Task brief: Reproduce the entire listing exactly as written, apart from its pictures.
:::::
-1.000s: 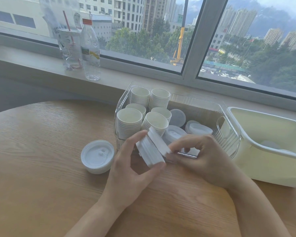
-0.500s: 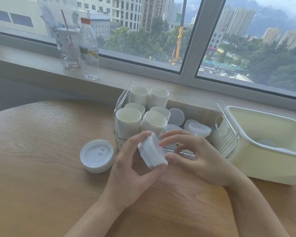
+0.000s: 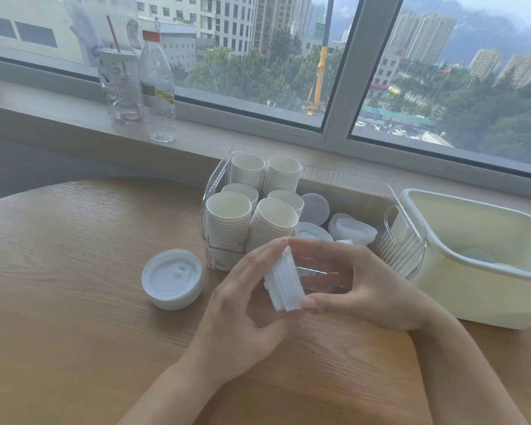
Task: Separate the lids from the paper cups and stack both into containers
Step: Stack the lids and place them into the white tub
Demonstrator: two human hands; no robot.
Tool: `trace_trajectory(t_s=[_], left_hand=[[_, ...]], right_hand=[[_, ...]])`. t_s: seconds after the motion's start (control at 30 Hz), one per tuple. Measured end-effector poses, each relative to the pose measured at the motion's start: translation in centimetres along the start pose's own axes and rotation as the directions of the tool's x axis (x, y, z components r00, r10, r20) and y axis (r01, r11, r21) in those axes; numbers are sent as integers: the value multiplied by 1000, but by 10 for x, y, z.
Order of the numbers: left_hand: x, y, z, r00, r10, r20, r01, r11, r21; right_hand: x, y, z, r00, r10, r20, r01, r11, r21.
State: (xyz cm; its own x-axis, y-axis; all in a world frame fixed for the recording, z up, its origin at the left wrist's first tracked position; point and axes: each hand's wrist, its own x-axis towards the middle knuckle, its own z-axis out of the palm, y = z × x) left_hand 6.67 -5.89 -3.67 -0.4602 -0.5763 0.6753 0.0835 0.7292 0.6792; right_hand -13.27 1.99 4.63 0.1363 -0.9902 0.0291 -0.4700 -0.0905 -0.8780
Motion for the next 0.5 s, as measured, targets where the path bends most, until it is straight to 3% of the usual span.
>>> trace_trajectory(t_s=[0.27, 0.33, 0.4, 0.5], left_hand=[[-1, -4, 0, 1000, 6, -25, -5, 999, 41], [-1, -6, 0, 999, -16, -48, 18, 998, 55], [-1, -8, -2, 996, -51, -80, 56, 996, 63], [-2, -12, -5, 986, -117, -120, 122, 992, 37]], right_hand=[[7, 4, 9, 998, -10, -67, 10, 1000, -10], [9, 8, 4, 981, -12, -196, -1, 998, -66], [11, 13, -6, 910, -9, -414, -52, 989, -137], [24, 24, -22, 804, 15, -595, -243, 921, -305]])
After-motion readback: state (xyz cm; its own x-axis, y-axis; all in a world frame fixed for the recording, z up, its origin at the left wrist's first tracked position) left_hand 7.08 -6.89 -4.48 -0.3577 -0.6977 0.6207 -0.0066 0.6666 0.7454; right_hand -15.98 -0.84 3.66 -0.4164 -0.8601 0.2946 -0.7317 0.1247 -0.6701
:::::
Task solution:
-1.000s: 
-0.500s: 
+0.000s: 
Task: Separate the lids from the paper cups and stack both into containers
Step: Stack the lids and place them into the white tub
Demonstrator: two human hands; no robot.
Tool: `trace_trajectory(t_s=[_], left_hand=[[_, ...]], right_hand=[[_, ...]])`. t_s: seconds after the motion's start (control at 30 Hz), one per tuple. Measured end-effector poses, each relative to the pose measured at the motion's start: translation in centimetres along the start pose's own axes and rotation as the directions of the tool's x axis (x, y, z components r00, r10, r20) and y axis (r01, r11, r21) in those axes; numbers are sent as integers: the value multiplied by 1000, but by 10 for x, y, z.
Order of the numbers: left_hand: x, y, z, r00, r10, r20, r01, r11, r21; right_hand: x, y, z, r00, r10, r20, r01, r11, r21.
State: (xyz cm; its own x-axis, y-axis; all in a world frame fixed for the recording, z up, its origin at the left wrist's first tracked position; point and axes: each hand's wrist, its own x-axis towards the middle knuckle, its own z-axis out of the palm, y = z × x) left_hand 6.67 -5.89 -3.67 -0.4602 -0.5763 0.6753 0.0835 0.7292 0.6792; right_hand -13.27 1.99 4.63 0.1363 -0.9902 0.0291 -0.4700 -0.0905 -0.8780
Motion for the next 0.5 s, as measured, targets where the path bends most, until it is straight to 3% of the usual span.
>>> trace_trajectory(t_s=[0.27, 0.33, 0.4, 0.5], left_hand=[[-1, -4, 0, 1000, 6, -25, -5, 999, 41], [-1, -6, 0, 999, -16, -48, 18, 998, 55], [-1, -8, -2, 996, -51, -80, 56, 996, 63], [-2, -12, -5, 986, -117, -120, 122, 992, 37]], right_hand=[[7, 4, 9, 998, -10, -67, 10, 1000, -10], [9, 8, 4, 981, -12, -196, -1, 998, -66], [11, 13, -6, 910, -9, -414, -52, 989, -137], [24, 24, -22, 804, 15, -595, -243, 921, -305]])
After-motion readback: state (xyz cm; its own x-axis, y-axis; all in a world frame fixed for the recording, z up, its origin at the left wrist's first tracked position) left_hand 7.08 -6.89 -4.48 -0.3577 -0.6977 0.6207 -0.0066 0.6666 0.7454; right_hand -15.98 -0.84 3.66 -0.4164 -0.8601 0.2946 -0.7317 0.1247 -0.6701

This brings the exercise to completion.